The first time I had the privilege of speaking to the Society of the Ark and the Dove was 35 years ago almost to the day when I was asked to speak again on St. Clement’s Day, 2014. I had forgotten all about that talk 35 years ago until the week before I was scheduled to speak again, when, in looking for something else, I came across a typescript of my remarks. I thought about returning to the topic as my theme that afternoon. It had to do with a wonderful manuscript copy of Maryland’s Charter that at the time was owned by Arthur Houghton and is now among the special collections of the Maryland State Archives.
35 years ago, I was convinced that at least part of the Houghton manuscript of the Charter was contemporary with the landing of the Ark and the Dove at St. Clements Island in March of 1634, and I explained why in what must have been a rather long speech.
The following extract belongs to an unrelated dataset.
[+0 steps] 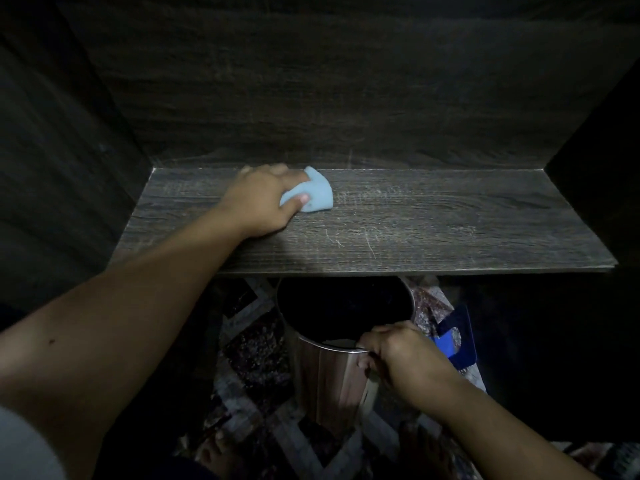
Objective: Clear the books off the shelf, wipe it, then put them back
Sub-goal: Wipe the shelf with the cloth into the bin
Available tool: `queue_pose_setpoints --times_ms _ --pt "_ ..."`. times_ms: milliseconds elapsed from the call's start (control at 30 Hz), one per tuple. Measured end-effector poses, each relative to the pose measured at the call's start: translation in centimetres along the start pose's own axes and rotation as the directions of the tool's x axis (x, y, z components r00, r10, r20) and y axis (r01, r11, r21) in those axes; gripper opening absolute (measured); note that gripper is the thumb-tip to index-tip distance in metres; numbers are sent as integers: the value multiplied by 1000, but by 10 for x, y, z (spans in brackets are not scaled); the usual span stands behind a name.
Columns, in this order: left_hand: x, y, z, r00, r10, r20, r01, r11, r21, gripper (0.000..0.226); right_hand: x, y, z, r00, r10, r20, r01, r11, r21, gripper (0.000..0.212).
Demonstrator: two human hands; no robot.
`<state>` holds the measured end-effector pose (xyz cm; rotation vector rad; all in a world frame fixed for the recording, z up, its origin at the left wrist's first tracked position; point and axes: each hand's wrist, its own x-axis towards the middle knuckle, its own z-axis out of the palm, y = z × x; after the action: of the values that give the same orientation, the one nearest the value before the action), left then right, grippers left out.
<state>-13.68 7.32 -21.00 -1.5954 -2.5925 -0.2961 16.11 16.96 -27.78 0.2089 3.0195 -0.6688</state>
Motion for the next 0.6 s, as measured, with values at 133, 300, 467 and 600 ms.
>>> queue_pose_setpoints --times_ms 133,300,467,600 --pt "-40 13 5 995 98 -7 -98 994 -47 57 -2 -3 -2 999 -36 9 36 999 -7 8" --pt "-80 32 3 967 249 48 -248 968 -32 56 -7 -8 -5 997 -74 -15 74 996 -45 12" --pt "-60 30 -14 987 55 -150 -81 982 -172 54 -8 -11 -8 991 -98 -90 99 995 2 18" --pt "-7 13 -22 973 -63 -220 37 992 -120 48 -6 -8 -5 993 -76 -95 75 997 -11 19"
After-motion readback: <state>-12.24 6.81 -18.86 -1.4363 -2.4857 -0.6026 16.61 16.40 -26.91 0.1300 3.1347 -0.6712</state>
Since then I have tried to master the TED approach to public speaking (18 minutes max).
As to the talk I gave 35 years ago, the good news is that as a result of that talk, Arthur Houghton financed a research trip to England which led me to the attics of some of the most impressive cathedrals in England. The bad news, apart from the fact that my talk was far too long, was that my research in watermarks proved me wrong. While the manuscript was an important 17th century copy of the Charter, the watermarks in the paper proved the paper to have been made in the late 1660s or early 1670s and not before. I found the proof in the archives of Worcester and Gloucester cathedrals, and on my return to Maryland, actually found the same paper from the 1670s with the same watermarks among the surviving probate records of an Eastern Shore county in my own archives. I had not thought to look in the records of the 1660s, having been convinced that the manuscript of the charter was from a generation earlier.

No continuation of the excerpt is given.